*What to work on*. Out of all the lines below, count those with the word "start". Give the number only.

*Collected data*.
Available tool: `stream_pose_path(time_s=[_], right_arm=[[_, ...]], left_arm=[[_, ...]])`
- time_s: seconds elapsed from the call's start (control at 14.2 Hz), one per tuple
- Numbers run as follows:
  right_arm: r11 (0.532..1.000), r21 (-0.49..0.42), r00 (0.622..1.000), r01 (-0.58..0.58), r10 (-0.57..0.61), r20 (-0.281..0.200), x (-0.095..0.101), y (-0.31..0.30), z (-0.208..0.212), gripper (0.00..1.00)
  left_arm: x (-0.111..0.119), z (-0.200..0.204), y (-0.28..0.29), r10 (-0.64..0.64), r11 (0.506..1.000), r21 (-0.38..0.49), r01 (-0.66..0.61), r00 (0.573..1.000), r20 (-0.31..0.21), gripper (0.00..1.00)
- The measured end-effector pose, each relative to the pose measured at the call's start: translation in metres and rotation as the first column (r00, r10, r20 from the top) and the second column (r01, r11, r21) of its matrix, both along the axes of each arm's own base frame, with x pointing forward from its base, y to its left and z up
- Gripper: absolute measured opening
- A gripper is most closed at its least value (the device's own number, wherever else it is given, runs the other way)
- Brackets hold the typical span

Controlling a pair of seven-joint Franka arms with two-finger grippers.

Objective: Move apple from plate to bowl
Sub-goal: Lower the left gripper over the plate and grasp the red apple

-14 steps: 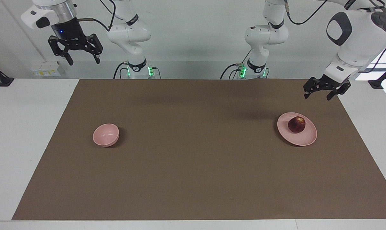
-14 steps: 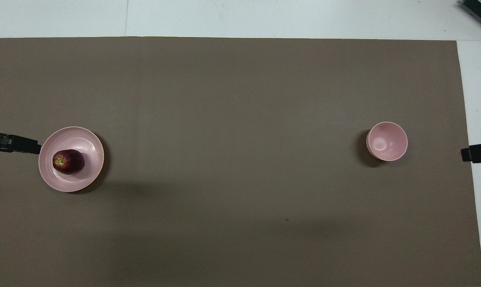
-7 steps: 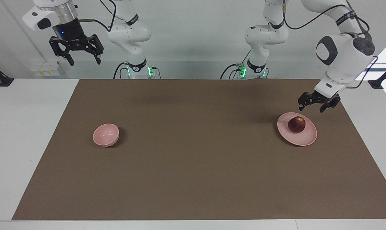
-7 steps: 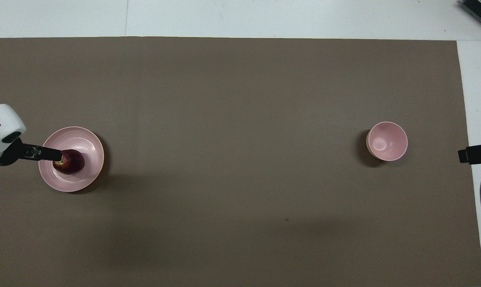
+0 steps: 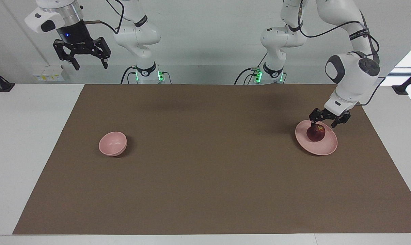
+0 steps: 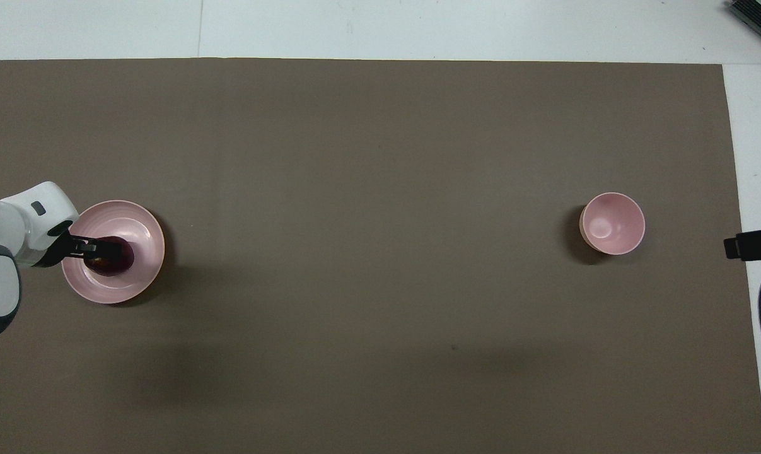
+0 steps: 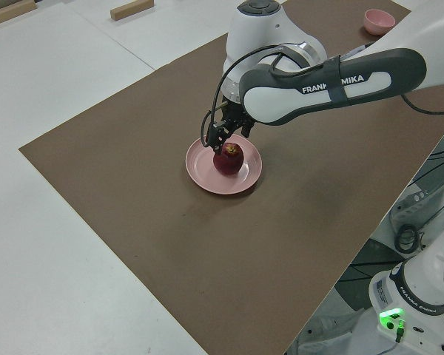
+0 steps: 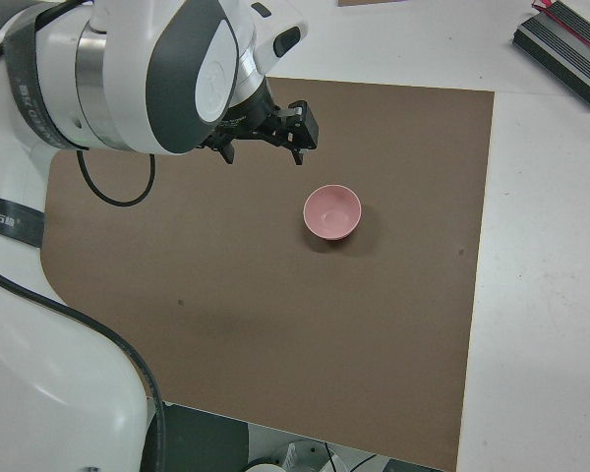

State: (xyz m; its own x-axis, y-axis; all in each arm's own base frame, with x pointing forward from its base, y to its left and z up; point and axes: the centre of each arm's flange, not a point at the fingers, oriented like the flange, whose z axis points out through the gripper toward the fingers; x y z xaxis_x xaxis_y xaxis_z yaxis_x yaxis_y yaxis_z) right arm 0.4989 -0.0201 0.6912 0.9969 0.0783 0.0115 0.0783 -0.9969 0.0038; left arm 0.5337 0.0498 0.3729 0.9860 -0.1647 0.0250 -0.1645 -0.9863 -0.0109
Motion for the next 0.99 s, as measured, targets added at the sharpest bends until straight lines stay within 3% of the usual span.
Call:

*Task output*. 2